→ **Your instructions**: The result should be every line of the listing that holds the word "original".
*** Material for this task Section Begins ***
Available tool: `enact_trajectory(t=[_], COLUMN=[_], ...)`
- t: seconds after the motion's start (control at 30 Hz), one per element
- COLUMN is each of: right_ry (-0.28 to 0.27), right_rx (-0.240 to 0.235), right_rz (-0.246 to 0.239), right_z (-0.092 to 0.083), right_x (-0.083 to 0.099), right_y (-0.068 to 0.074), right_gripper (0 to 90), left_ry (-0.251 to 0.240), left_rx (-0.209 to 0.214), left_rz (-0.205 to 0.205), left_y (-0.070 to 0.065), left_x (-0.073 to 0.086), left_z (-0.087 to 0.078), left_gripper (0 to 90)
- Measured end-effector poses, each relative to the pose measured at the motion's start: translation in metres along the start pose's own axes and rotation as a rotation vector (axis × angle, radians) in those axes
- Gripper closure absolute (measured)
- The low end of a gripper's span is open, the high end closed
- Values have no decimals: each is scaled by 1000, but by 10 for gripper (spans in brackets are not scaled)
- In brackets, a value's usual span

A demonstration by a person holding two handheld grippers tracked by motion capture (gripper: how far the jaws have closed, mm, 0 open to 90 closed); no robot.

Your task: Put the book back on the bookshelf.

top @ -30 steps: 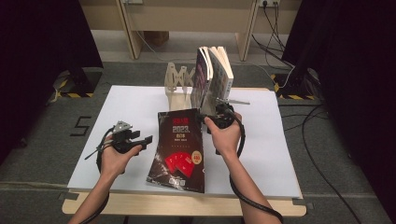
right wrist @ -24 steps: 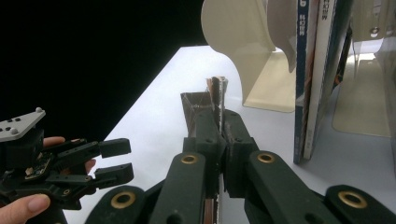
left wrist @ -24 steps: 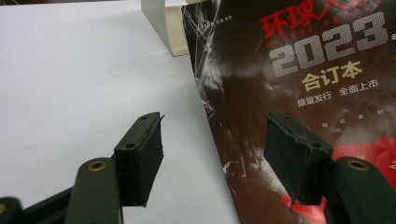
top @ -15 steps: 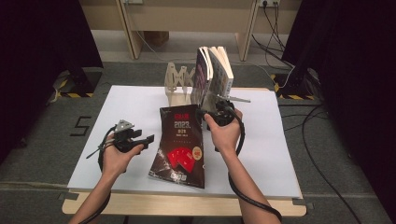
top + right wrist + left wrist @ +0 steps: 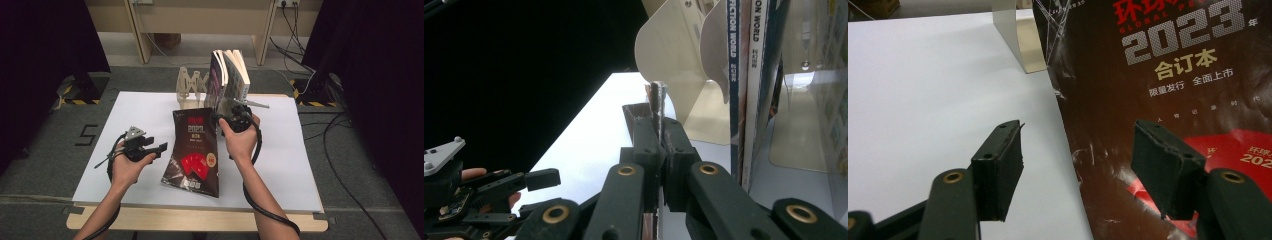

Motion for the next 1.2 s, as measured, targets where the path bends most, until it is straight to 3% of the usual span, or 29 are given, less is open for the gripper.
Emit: enact_trajectory(t=[1.2], right_ry=[-102], right_rx=[33], right_rz=[-13], right_z=[3], right_x=[-23], right_y=[12], right_gripper=[876], left_ry=[-19], left_rx=[26], left_rz=[16], left_y=[-11], left_x=[-15], left_z=[5], left_gripper=[362])
Point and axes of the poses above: each handheld gripper's, and its own axes: z roughly forward along the jaws, x roughly out of its underside, y roughly to its left, the point moved 5 cm from there along z, roughly forward along the jaws, and after that the axes turned 4 degrees about x, right-handed, at the moved point
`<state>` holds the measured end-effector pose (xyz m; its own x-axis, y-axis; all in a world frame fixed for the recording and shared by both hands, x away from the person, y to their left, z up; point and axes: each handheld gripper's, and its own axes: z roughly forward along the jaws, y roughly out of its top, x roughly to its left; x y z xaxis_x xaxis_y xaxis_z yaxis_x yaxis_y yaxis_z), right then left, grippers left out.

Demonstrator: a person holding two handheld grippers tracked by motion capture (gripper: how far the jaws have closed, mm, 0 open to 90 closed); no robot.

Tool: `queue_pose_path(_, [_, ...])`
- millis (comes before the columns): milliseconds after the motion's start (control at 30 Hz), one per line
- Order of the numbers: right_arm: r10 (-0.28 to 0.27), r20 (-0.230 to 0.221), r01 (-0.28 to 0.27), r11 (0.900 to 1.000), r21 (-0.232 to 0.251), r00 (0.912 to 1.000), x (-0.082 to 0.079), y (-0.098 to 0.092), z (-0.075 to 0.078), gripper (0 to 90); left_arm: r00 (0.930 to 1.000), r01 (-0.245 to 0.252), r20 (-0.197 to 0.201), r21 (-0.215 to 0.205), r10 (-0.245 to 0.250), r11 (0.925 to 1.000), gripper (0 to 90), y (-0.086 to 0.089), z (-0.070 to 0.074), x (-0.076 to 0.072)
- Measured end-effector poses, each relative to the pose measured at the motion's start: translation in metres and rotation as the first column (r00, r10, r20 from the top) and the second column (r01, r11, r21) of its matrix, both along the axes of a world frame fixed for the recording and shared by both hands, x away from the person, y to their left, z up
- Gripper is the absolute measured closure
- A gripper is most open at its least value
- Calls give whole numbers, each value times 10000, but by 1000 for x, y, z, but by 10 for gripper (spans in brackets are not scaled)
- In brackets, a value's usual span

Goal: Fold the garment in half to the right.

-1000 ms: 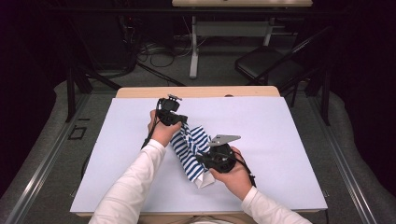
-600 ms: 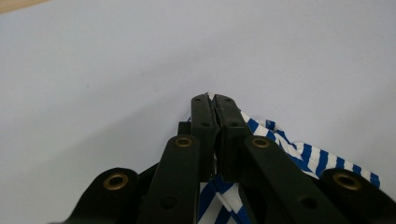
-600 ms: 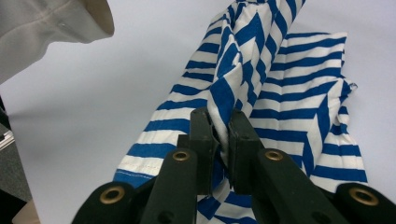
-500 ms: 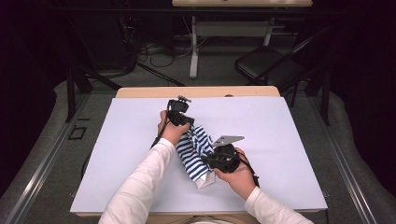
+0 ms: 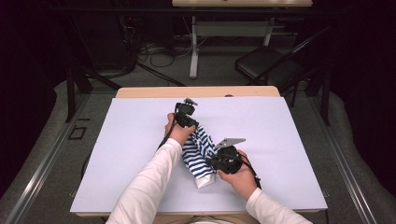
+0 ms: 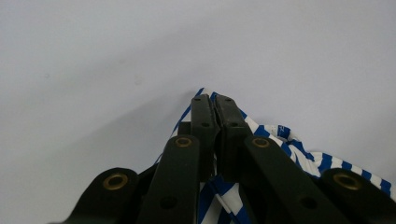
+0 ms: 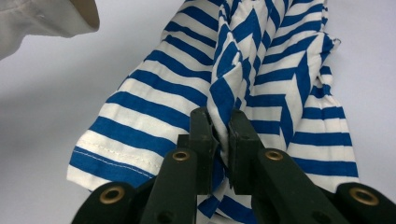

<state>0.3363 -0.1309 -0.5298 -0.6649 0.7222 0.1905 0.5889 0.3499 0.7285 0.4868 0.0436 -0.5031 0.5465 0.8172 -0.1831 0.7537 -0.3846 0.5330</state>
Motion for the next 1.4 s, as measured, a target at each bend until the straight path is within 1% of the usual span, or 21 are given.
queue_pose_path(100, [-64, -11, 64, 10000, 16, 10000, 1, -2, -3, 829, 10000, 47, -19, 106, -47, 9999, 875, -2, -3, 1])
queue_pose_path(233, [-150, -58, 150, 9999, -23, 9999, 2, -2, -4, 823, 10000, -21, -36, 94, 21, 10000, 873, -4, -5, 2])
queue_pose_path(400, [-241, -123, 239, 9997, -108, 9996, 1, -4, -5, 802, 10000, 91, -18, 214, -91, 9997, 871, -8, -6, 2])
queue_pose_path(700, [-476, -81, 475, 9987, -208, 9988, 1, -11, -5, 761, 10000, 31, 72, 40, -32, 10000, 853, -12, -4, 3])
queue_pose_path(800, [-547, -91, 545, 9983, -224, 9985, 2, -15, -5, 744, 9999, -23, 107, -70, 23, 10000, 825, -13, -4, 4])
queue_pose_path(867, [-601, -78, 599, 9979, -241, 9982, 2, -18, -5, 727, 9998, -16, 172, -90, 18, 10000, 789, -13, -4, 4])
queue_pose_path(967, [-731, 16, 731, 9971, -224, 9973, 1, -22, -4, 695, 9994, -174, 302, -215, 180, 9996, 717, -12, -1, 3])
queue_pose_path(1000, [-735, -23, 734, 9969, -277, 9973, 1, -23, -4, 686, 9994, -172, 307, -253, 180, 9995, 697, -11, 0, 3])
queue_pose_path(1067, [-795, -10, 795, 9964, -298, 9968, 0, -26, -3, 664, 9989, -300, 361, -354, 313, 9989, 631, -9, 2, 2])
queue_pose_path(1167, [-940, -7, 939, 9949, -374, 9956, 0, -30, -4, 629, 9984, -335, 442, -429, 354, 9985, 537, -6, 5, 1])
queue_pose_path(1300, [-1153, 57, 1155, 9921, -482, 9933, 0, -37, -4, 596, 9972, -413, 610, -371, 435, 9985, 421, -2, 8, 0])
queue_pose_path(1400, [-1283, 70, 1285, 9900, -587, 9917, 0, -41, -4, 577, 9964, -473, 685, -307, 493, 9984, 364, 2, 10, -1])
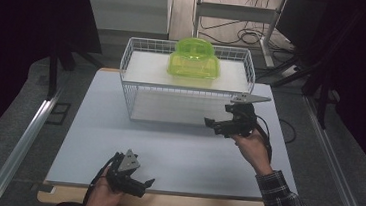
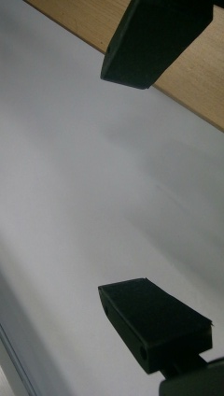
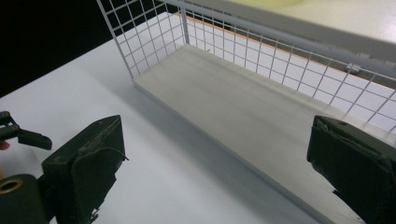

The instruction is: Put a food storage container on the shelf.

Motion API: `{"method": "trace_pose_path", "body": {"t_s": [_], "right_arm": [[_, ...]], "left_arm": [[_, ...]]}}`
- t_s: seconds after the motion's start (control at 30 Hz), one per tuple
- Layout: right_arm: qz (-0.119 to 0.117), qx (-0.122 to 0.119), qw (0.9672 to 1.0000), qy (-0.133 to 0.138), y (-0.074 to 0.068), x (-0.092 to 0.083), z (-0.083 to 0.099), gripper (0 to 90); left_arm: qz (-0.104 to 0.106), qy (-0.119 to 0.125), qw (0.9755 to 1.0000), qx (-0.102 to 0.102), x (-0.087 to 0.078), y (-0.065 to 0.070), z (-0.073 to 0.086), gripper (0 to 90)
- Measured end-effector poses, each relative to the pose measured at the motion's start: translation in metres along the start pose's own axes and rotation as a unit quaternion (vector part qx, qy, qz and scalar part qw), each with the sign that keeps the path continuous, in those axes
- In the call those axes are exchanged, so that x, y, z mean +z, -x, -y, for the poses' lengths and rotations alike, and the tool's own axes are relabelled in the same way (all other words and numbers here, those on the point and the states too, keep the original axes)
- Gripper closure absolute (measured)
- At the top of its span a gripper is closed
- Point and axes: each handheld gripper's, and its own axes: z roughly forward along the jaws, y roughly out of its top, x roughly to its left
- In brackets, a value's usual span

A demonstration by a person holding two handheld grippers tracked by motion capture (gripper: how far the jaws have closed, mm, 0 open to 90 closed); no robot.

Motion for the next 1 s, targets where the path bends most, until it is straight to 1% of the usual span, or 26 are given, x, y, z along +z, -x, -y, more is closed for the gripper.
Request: {"method": "trace_pose_path", "body": {"t_s": [0.07,0.3,0.43,0.67,0.77,1.0], "right_arm": [[0.0,0.001,1.0,-0.002,-0.001,0.0,0.003,4.2],[0.008,-0.012,0.9998,-0.011,-0.004,0.001,0.017,4.0],[0.007,-0.012,0.9998,-0.015,-0.004,0.004,0.026,3.7],[0.011,-0.017,0.9997,-0.011,-0.004,0.007,0.039,2.9],[0.014,-0.021,0.9995,-0.017,-0.004,0.008,0.044,2.1],[0.012,-0.016,0.9996,-0.018,-0.004,0.006,0.054,2.0]], "left_arm": [[-0.001,0.0,1.0,0.001,0.0,0.0,0.0,1.6],[-0.001,0.0,1.0,0.001,0.0,0.0,0.0,1.6],[0.0,-0.001,1.0,0.001,0.0,0.0,0.0,1.6],[-0.001,-0.002,1.0,0.002,0.0,0.001,0.0,1.6],[-0.001,-0.002,1.0,0.003,0.0,0.001,0.0,1.6],[0.0,0.0,1.0,0.004,0.0,0.001,0.0,1.6]]}}
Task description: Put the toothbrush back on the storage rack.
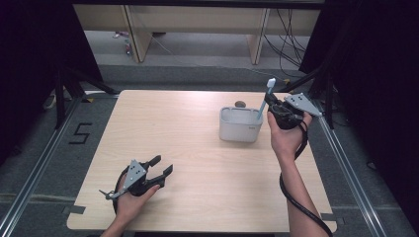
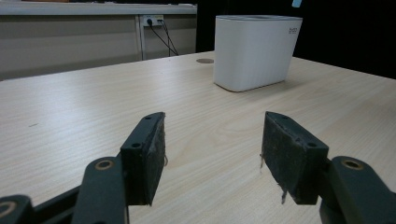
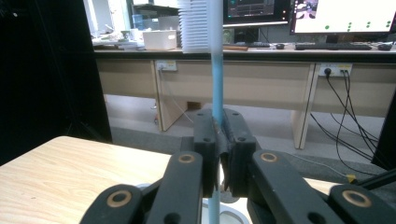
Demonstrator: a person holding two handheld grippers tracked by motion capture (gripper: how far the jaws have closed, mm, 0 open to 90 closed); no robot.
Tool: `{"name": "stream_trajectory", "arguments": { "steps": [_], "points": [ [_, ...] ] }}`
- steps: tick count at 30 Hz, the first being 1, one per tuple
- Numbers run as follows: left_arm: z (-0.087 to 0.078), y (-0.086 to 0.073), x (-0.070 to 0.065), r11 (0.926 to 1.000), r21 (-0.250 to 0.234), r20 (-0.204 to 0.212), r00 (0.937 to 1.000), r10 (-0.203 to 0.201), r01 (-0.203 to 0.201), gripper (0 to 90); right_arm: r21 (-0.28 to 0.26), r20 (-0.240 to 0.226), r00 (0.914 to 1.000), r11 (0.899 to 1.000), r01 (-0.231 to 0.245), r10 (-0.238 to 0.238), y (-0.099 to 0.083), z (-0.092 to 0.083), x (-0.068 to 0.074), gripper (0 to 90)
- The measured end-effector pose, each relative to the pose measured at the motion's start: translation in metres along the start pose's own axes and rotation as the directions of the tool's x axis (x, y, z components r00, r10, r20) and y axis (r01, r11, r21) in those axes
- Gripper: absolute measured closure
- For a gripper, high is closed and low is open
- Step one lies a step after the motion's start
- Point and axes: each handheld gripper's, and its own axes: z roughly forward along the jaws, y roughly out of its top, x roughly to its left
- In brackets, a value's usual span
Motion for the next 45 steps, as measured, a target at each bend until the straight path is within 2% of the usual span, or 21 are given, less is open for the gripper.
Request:
{"name": "stream_trajectory", "arguments": {
  "steps": [9, 10, 18, 20, 26, 28, 31, 39, 40, 42, 45],
  "points": [
    [0.000, 0.000, 0.000, 1.0000, 0.000, 0.000, 1.0000, -0.001, 0.001, 39.4, 0.004, 0.016, 0.9999, 1.000, -0.003, 0.003, -0.005, 0.004, -0.003, 85.8],
    [0.000, 0.000, 0.000, 1.0000, 0.000, 0.000, 1.0000, -0.001, 0.001, 39.4, 0.009, 0.017, 0.9998, 1.000, -0.014, 0.014, -0.005, 0.004, -0.002, 85.8],
    [0.000, 0.000, 0.000, 1.0000, 0.000, 0.001, 1.0000, -0.002, 0.002, 39.4, 0.011, 0.018, 0.9998, 1.000, -0.002, 0.001, -0.008, 0.008, -0.003, 85.8],
    [0.000, 0.000, 0.000, 1.0000, -0.002, 0.001, 1.0000, -0.001, 0.001, 39.4, 0.020, 0.010, 0.9999, 1.000, -0.013, 0.013, -0.008, 0.008, -0.003, 85.8],
    [0.000, 0.000, 0.000, 1.0000, -0.003, 0.001, 1.0000, -0.001, 0.001, 39.4, 0.021, 0.022, 0.9997, 1.000, -0.009, 0.008, -0.011, 0.010, -0.005, 85.7],
    [0.000, 0.000, 0.000, 1.0000, -0.001, 0.001, 1.0000, 0.000, 0.000, 39.4, 0.025, 0.023, 0.9994, 0.999, -0.028, 0.027, -0.012, 0.010, -0.004, 85.7],
    [0.000, 0.000, 0.000, 1.0000, -0.001, 0.001, 1.0000, 0.000, 0.000, 39.4, 0.028, 0.024, 0.9997, 1.000, -0.008, 0.007, -0.013, 0.012, -0.006, 85.7],
    [0.000, 0.000, 0.000, 1.0000, -0.001, 0.001, 1.0000, -0.001, 0.001, 39.4, 0.033, 0.028, 0.9996, 0.999, -0.011, 0.010, -0.017, 0.014, -0.004, 85.7],
    [0.000, 0.000, 0.000, 1.0000, -0.001, 0.002, 1.0000, -0.001, 0.001, 39.3, 0.036, 0.016, 0.9997, 0.999, -0.019, 0.018, -0.018, 0.015, -0.004, 85.7],
    [0.000, 0.000, 0.000, 1.0000, -0.002, 0.002, 1.0000, -0.001, 0.001, 39.4, 0.046, 0.027, 0.9994, 0.999, -0.022, 0.021, -0.020, 0.014, -0.003, 85.7],
    [0.000, 0.000, 0.000, 1.0000, -0.001, 0.001, 1.0000, -0.002, 0.002, 39.4, 0.048, 0.020, 0.9997, 0.999, -0.012, 0.011, -0.022, 0.016, -0.004, 85.7]
  ]
}}
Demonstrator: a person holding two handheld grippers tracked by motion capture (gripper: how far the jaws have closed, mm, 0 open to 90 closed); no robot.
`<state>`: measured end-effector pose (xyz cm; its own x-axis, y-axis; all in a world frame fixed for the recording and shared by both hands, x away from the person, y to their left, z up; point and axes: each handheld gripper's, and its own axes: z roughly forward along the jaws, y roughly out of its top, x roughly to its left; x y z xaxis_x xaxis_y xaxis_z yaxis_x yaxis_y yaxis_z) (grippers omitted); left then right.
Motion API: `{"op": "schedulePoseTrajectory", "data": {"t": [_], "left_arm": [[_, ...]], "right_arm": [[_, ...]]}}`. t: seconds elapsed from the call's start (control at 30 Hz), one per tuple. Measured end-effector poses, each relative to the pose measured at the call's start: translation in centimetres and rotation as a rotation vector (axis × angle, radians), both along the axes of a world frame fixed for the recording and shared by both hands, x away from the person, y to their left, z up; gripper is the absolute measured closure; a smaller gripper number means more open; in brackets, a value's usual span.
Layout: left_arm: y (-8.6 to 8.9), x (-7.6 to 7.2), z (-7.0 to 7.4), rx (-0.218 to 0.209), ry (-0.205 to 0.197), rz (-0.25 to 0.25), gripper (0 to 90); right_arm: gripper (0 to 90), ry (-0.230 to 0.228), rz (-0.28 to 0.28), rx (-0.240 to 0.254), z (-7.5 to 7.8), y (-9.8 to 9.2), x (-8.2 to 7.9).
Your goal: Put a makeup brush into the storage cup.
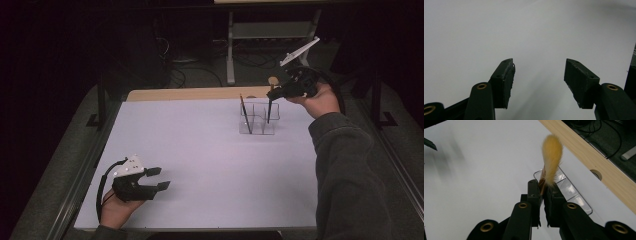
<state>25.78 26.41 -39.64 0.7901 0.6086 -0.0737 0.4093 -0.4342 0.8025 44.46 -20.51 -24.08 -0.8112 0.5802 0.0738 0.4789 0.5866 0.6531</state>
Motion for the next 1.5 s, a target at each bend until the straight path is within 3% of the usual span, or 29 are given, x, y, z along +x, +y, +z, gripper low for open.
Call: {"op": "schedulePoseTrajectory", "data": {"t": [0.5, 0.67, 0.93, 1.5], "left_arm": [[0.0, 0.0, 0.0, 0.003, -0.002, -0.003, 40.4], [-0.1, 0.1, 0.0, 0.008, -0.004, -0.009, 40.2], [-0.1, 0.0, -0.1, 0.002, 0.002, -0.006, 40.1], [-0.2, 0.0, -0.2, 0.009, 0.001, -0.013, 40.2]], "right_arm": [[82.8, -0.014, -0.023, -0.023, 0.2, 1.1, 1.5], [82.8, -0.01, -0.053, -0.047, 0.0, 1.4, 2.2], [82.8, -0.03, -0.081, -0.037, 0.0, 1.7, 2.9], [82.8, -0.013, -0.129, -0.047, -1.3, 2.4, 4.1]]}}
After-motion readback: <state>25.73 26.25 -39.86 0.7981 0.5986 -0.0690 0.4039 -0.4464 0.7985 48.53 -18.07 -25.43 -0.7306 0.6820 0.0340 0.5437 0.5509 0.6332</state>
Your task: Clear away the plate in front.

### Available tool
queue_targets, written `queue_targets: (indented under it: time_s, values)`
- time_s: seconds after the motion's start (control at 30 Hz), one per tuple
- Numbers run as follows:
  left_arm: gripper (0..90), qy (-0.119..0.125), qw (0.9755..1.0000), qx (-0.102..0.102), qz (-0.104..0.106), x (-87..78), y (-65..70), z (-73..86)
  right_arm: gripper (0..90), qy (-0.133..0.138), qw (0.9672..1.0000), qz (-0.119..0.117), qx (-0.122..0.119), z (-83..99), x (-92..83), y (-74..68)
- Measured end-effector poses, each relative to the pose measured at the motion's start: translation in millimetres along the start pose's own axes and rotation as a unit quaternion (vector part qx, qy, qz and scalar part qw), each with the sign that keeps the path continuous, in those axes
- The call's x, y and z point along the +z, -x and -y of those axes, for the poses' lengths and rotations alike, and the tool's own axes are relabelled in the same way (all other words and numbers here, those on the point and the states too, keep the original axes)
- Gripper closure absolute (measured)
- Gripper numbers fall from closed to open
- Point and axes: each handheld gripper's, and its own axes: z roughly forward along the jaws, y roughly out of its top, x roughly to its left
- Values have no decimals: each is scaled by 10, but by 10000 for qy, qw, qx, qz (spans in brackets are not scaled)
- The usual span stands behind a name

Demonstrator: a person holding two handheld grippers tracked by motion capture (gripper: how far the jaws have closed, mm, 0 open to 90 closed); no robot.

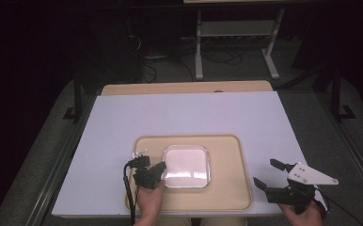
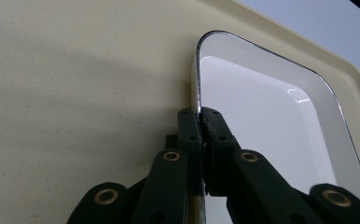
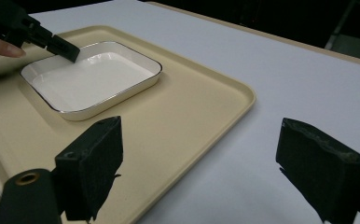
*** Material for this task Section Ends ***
→ **Result of this task**:
- In the call those axes are exchanged, so that x, y, z mean +z, -x, -y, for the poses' lengths and rotations alike, and the tool's own axes are relabelled in the same way (all other words and numbers here, those on the point and the states too, keep the original axes)
- The call's x, y and z point along the +z, -x and -y of those axes, for the poses' lengths and rotations alike, and the tool's own axes are relabelled in the same way (all other words and numbers here, those on the point and the states too, keep the original axes)

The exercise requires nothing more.